Ostatnie Call of Duty, które pojawiło się na sprzęcie Nintendo był Call of Duty: Ghosts na Wii U. Nie jest jasne czy przyszłe odsłony Call of Duty pojawią się na urządzeniach Nintendo kolejnej generacji lub jeszcze Switchu. Nie jest wykluczone, że deweloperzy mogliby wydać te produkcje na przenośnym handheldzie. Na przeszkodzie może stanąć jednak wydajność Switcha. Przykładowo CD Projekt RED, by stworzyć port Wiedźmina 3: Dziki Gon na ten sprzęt został zmuszony do kompromisów. Pewne jest, iż gry z serii Call of Duty będą debiutować na urządzeniach Nintendo w tym samym czasie co na Xboxach.

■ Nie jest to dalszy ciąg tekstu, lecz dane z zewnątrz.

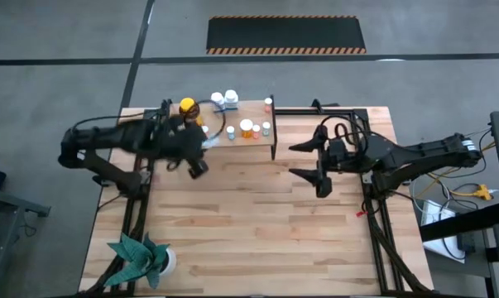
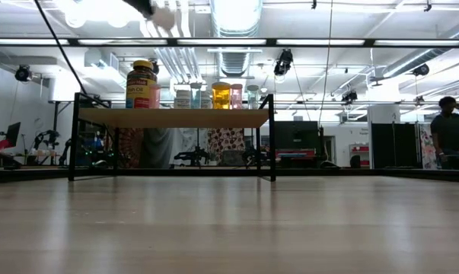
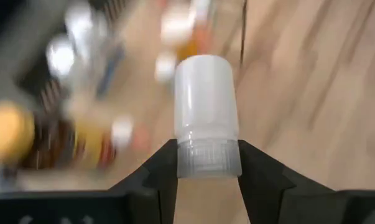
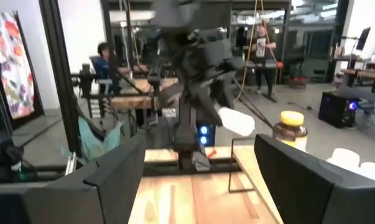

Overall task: Pick and place medicine bottles onto shelf by color
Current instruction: Put the transparent pill bottle on the shelf

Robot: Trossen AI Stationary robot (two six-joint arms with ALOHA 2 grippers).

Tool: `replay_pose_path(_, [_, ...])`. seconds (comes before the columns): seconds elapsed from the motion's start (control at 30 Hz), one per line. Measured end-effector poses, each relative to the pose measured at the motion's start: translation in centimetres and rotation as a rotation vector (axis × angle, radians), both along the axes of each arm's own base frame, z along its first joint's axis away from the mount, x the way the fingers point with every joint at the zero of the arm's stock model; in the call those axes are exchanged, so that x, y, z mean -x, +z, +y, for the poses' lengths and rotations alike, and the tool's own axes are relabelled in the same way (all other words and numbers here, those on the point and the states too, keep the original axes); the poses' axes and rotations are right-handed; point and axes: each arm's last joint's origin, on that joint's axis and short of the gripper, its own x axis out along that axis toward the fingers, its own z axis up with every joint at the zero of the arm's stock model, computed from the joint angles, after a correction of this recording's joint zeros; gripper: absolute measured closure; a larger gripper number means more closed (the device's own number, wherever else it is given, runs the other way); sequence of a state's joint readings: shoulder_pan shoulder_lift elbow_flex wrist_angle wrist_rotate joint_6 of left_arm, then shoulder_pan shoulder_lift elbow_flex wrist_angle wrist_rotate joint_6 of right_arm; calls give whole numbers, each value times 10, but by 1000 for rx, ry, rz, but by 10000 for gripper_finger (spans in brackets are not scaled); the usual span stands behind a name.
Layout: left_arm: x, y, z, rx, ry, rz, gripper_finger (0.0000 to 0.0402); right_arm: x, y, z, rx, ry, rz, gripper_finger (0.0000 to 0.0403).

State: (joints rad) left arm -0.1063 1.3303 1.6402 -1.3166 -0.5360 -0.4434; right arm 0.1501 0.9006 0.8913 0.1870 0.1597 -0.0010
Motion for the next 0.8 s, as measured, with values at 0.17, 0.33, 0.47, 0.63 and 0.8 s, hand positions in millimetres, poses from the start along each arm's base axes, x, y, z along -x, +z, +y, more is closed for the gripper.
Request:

Obecność Call of Duty na konsolach Nintendo zależy od tego, czy przejęcie Activision Blizzard dojdzie do skutku. Nie jest to takie pewne, bowiem Federalna Komisja Handlu Stanów Zjednoczonych skierowała sprawę do sądu, z kolei brytyjski organ odpowiedzialny za akceptację transakcji również pozostaje sceptyczny i proponuje nawet wcześniejszą sprzedaż franczyzy innej firmie, jako warunek akceptacji fuzji. Ogłoszenie zbiega się z przesłuchaniem UE, które ma się odbyć we wtorek. Microsoft chce przekonać urzędników, że przejęcie Activision Blizzard ma sens i nie wpłynie negatywnie na rynek.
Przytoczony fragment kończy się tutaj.